## Work order
Please repeat the data below exactly, with the pictures removed.

## Information provided
——
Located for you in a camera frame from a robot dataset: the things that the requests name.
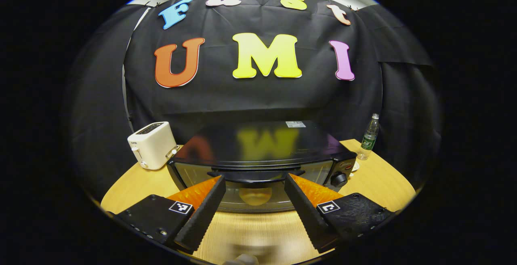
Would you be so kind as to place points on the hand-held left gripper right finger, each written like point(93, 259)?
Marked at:
point(307, 212)

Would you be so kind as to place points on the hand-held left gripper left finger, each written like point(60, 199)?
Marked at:
point(204, 212)

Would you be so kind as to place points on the round yellow bread bun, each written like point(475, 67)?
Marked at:
point(255, 195)

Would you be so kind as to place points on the white toaster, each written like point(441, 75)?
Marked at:
point(151, 146)

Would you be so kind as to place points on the black electric oven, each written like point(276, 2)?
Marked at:
point(262, 144)

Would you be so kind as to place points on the clear plastic water bottle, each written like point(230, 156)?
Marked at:
point(368, 141)

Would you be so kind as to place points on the white divided condiment dish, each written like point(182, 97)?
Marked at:
point(355, 167)

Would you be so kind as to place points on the black backdrop cloth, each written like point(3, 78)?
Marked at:
point(262, 99)
——
## Result of this task
Located for you in a camera frame from a robot dataset: the things that the requests name.
Would you be so kind as to place points on the hand-held left gripper right finger, each written like point(93, 259)?
Marked at:
point(307, 212)

Would you be so kind as to place points on the hand-held left gripper left finger, each written like point(60, 199)?
Marked at:
point(204, 212)

Would you be so kind as to place points on the round yellow bread bun, each written like point(475, 67)?
Marked at:
point(255, 195)

Would you be so kind as to place points on the white toaster, each written like point(441, 75)?
Marked at:
point(151, 146)

Would you be so kind as to place points on the black electric oven, each written like point(276, 2)?
Marked at:
point(262, 144)

Would you be so kind as to place points on the clear plastic water bottle, each written like point(230, 156)?
Marked at:
point(368, 141)

Would you be so kind as to place points on the white divided condiment dish, each written like point(182, 97)?
Marked at:
point(355, 167)

Would you be so kind as to place points on the black backdrop cloth, each written like point(3, 78)?
Marked at:
point(262, 99)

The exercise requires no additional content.